A Lego brick could survive in the ocean for up to 1,300 years, according to new research published in the journal Environmental Pollution.
Researchers at the University of Plymouth examined the extent to which children’s toys were worn down in the marine environment.
For the study, 50 pieces of weathered Lego were collected from the coastlines of South West England. By pairing those items with unweathered sets purchased in the 1970s and 80s, the researchers were able to identify levels of wear, and as a result how long the pieces may continue to exist.
By measuring the mass of individual bricks on beaches against equivalent unused pieces, the researchers estimated that the items could endure for anywhere between 100 and 1,300 years.
The researchers have said these findings reinforce the message that people need to think carefully about how they dispose of everyday household items.
Dr Andrew Turner, associate professor in environmental sciences said: ‘Lego is one of the most popular children’s toys in history and part of its appeal has always been its durability.
‘It is specifically designed to be played with and handled, so it may not be surprising that despite potentially being in the sea for decades it isn’t significantly worn down.
‘However, the full extent of its durability was even a surprise to us.
‘The pieces we tested had smoothed and discoloured, with some of the structures having fractured and fragmented, suggesting that as well as pieces remaining intact might also break down into microplastics. It once again emphasises the importance of disposing of used items properly to ensure they do not pose potential problems for the environment.’

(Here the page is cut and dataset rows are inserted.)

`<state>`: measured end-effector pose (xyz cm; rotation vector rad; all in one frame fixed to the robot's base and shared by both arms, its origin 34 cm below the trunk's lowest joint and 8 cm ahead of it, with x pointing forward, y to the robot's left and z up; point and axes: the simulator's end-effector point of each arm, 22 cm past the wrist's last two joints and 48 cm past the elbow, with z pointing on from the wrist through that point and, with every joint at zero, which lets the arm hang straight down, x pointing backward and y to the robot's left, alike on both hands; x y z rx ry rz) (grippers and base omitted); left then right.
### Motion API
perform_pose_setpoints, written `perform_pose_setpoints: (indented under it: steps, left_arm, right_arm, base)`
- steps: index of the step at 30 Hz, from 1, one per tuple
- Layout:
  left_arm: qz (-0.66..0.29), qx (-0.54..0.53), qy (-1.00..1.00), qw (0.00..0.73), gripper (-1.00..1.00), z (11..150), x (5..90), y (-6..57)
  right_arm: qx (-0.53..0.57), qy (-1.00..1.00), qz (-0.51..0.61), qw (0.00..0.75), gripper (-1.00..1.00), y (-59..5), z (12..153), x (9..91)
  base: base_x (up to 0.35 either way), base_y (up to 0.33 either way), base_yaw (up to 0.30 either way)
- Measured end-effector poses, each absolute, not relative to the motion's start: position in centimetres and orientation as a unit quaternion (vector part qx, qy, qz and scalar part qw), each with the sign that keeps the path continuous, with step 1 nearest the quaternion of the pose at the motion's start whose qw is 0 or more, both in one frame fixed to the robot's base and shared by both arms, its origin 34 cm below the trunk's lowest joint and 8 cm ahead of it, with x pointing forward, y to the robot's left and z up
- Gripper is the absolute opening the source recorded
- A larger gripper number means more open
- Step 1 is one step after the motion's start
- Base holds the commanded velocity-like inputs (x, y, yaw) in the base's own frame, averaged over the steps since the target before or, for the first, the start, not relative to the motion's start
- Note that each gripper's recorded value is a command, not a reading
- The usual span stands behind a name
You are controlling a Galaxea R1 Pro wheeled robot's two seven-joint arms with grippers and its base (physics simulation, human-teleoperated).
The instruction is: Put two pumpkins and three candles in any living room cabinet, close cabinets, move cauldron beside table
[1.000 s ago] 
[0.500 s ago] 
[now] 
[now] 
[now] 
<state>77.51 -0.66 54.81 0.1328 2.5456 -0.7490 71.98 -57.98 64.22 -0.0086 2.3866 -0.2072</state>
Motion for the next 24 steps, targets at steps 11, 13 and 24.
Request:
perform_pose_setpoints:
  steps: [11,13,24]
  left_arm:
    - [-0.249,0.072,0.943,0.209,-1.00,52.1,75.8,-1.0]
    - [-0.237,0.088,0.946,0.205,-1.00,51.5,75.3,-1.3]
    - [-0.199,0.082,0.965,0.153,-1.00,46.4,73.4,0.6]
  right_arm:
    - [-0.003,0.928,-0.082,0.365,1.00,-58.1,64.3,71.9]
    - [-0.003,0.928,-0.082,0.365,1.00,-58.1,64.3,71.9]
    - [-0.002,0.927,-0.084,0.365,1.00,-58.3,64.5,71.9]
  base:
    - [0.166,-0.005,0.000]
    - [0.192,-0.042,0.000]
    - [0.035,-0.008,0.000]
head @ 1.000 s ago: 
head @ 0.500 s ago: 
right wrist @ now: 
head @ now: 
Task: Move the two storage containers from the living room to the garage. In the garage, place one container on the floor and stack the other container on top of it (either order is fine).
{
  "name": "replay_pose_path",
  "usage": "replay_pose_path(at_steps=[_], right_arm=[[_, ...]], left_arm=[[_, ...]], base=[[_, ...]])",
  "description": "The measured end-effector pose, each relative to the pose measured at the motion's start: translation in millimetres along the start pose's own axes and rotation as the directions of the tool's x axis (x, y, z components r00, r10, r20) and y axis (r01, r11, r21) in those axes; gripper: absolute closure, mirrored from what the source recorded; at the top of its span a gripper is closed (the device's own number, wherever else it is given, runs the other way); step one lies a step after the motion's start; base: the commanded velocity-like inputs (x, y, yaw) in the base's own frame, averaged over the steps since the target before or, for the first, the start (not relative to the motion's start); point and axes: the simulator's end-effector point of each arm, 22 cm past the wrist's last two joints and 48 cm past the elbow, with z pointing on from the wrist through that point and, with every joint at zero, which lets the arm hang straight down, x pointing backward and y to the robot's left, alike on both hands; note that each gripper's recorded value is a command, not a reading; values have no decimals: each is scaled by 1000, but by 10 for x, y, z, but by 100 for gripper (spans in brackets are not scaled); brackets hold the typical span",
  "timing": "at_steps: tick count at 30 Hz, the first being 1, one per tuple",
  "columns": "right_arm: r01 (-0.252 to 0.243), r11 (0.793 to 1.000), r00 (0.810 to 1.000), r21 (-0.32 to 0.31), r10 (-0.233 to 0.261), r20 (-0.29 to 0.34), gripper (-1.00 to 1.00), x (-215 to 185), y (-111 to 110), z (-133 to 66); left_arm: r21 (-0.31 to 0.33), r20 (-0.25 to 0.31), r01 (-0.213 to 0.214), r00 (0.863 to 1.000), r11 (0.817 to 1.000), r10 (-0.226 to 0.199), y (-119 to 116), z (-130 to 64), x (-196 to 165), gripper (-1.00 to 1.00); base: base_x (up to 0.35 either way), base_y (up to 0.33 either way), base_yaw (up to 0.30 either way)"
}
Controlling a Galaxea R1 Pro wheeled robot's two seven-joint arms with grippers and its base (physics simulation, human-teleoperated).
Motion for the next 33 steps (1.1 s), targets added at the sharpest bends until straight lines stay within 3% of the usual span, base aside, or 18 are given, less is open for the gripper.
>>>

In related news, researchers at the University of Plymouth found that wearing clothes can release even greater quantities of microplastics into the environment than washing them.
The researchers found that up to 400 fibres could be shed during just 20 minutes of wearing the item. Scaled up, these results indicated that one person could release almost 900 million polyester microfibres per year to the environment by simply wearing one polyester item.